[Extracted records]
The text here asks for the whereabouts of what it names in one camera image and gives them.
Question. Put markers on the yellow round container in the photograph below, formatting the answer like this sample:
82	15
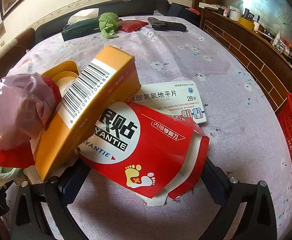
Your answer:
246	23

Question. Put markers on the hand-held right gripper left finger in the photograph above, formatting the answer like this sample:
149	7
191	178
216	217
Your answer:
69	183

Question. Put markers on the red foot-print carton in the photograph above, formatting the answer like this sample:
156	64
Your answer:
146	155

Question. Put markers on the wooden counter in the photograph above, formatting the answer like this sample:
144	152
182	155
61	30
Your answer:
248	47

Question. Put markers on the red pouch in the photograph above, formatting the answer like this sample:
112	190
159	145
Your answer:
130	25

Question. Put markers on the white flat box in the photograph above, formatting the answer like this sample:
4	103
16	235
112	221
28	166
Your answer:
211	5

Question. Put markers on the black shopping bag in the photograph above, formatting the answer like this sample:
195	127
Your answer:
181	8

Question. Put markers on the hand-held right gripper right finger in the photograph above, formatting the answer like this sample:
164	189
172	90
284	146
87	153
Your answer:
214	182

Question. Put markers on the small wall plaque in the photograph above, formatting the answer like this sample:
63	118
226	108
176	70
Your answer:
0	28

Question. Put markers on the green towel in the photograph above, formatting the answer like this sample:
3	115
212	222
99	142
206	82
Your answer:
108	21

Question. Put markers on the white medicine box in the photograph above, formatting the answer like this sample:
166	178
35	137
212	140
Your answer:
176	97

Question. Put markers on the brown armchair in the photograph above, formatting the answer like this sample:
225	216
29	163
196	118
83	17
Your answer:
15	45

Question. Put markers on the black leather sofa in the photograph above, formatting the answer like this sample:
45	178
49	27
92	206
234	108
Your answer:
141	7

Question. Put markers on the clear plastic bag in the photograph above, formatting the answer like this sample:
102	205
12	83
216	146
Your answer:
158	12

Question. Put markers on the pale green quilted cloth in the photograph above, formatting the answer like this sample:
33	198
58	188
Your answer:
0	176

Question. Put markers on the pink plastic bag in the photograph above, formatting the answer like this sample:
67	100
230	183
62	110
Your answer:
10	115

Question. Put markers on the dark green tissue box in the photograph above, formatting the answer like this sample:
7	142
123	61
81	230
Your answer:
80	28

--

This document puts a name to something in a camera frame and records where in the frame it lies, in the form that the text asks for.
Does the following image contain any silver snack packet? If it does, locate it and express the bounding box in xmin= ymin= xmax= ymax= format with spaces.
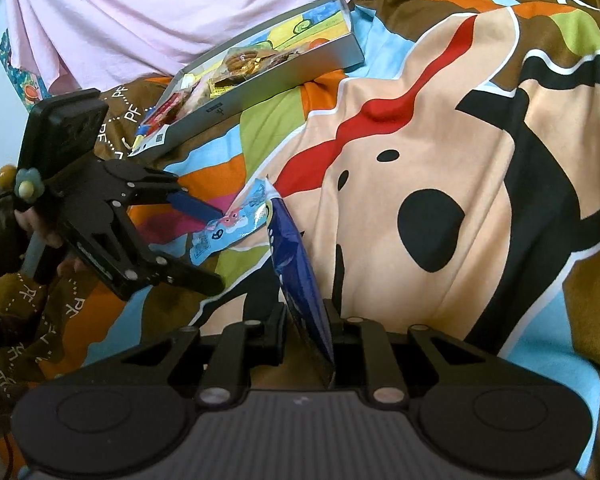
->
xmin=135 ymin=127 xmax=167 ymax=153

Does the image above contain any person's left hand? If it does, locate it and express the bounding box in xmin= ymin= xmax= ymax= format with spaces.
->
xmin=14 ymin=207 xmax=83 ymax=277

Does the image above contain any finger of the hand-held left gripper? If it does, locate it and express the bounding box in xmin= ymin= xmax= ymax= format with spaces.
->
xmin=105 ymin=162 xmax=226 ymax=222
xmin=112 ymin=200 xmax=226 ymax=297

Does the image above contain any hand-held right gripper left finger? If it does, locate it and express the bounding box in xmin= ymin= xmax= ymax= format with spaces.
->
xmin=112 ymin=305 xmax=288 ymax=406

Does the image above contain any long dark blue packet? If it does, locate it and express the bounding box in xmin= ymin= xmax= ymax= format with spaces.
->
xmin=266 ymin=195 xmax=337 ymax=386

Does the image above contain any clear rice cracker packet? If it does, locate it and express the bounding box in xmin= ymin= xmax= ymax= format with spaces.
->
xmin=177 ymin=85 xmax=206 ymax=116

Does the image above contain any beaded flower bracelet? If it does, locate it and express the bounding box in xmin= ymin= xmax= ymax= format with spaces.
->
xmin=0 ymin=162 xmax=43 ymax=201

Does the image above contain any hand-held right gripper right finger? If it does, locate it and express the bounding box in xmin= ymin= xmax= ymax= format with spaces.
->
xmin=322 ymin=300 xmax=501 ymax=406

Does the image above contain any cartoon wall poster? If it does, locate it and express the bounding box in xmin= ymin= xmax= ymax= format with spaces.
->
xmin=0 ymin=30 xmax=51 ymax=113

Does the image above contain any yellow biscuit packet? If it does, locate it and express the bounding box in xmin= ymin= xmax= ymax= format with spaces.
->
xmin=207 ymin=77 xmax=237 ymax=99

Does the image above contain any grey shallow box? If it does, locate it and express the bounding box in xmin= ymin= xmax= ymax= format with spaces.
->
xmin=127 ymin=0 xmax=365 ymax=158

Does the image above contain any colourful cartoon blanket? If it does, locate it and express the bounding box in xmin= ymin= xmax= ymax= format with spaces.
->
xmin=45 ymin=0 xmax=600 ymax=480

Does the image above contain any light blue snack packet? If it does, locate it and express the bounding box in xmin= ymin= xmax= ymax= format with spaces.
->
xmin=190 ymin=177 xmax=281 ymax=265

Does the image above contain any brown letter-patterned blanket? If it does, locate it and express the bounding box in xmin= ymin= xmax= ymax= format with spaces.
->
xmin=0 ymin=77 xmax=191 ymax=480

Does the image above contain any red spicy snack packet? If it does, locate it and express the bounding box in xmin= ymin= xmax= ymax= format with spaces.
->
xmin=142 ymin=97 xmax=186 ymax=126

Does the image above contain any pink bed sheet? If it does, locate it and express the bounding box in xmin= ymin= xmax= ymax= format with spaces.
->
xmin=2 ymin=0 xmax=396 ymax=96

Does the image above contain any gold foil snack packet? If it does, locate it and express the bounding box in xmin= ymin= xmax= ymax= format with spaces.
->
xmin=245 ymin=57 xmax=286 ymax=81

* * *

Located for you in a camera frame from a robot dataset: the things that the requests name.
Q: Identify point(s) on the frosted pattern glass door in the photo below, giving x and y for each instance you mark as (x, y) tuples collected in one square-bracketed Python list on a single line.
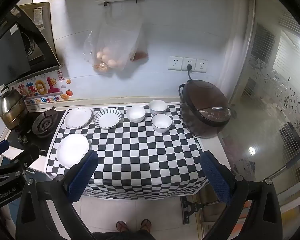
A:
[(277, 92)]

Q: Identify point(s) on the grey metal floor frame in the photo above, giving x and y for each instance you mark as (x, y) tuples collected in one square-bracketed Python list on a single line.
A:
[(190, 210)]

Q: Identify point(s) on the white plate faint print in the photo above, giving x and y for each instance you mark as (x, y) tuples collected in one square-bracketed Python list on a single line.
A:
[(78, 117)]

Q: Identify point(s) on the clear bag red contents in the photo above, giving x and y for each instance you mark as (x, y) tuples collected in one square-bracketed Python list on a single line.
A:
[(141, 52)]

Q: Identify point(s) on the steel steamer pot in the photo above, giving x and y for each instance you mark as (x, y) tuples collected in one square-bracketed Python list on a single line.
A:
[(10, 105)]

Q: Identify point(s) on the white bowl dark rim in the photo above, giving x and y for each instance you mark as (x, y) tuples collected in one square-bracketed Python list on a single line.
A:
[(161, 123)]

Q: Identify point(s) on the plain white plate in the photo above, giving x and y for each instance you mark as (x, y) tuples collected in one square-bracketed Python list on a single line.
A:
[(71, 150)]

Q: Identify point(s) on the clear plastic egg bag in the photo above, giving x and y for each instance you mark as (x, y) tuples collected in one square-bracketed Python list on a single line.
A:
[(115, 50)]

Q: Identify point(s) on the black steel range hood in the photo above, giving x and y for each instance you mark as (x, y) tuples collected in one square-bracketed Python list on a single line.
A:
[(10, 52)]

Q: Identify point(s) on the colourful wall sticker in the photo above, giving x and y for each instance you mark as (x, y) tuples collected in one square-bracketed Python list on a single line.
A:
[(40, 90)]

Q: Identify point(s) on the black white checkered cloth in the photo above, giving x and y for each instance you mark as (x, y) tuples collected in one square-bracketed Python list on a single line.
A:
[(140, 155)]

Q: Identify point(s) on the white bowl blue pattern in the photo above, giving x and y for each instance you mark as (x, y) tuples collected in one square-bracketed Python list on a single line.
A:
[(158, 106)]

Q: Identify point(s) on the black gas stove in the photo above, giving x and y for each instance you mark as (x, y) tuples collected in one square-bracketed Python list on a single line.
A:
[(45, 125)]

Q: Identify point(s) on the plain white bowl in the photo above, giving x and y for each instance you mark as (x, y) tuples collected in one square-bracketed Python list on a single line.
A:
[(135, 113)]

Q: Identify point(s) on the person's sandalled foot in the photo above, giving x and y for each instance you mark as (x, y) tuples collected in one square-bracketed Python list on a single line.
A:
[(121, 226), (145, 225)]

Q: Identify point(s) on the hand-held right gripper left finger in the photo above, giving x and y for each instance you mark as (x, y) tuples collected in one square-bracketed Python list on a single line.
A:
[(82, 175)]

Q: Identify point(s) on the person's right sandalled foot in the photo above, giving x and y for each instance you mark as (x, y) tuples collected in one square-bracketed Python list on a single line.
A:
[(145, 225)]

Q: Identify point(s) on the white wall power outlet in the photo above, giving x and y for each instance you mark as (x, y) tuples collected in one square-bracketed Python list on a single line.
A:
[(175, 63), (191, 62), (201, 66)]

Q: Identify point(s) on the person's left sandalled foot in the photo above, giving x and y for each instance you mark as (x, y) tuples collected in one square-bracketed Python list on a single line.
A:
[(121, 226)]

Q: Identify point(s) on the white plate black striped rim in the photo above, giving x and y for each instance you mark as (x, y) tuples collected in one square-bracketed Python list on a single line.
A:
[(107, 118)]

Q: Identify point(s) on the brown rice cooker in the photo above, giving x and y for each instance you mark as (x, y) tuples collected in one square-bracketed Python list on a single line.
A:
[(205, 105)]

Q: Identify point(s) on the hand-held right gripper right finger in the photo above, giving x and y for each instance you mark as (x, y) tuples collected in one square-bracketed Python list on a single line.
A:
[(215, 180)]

> **BRIEF**: Note each line of the entries that has "wall" in it, and copy those lines.

> **RESULT FOR THIS TASK**:
Question. Put markers on the small wall plaque in the photograph above, formatting the answer like this sample:
Does the image above contain any cartoon wall poster? If it does, locate it and express the bounding box in xmin= ymin= xmax= ymax= format with spaces.
Q: Identify point(s) on the colourful wall sticker in the photo above, giving x and y for each instance you mark as (x, y) tuples collected in one square-bracketed Python list on a single line.
Q: Identify point(s) on the white wall power outlet in the photo above, giving x and y for each instance you mark as (x, y) tuples collected in one square-bracketed Python list on a single line.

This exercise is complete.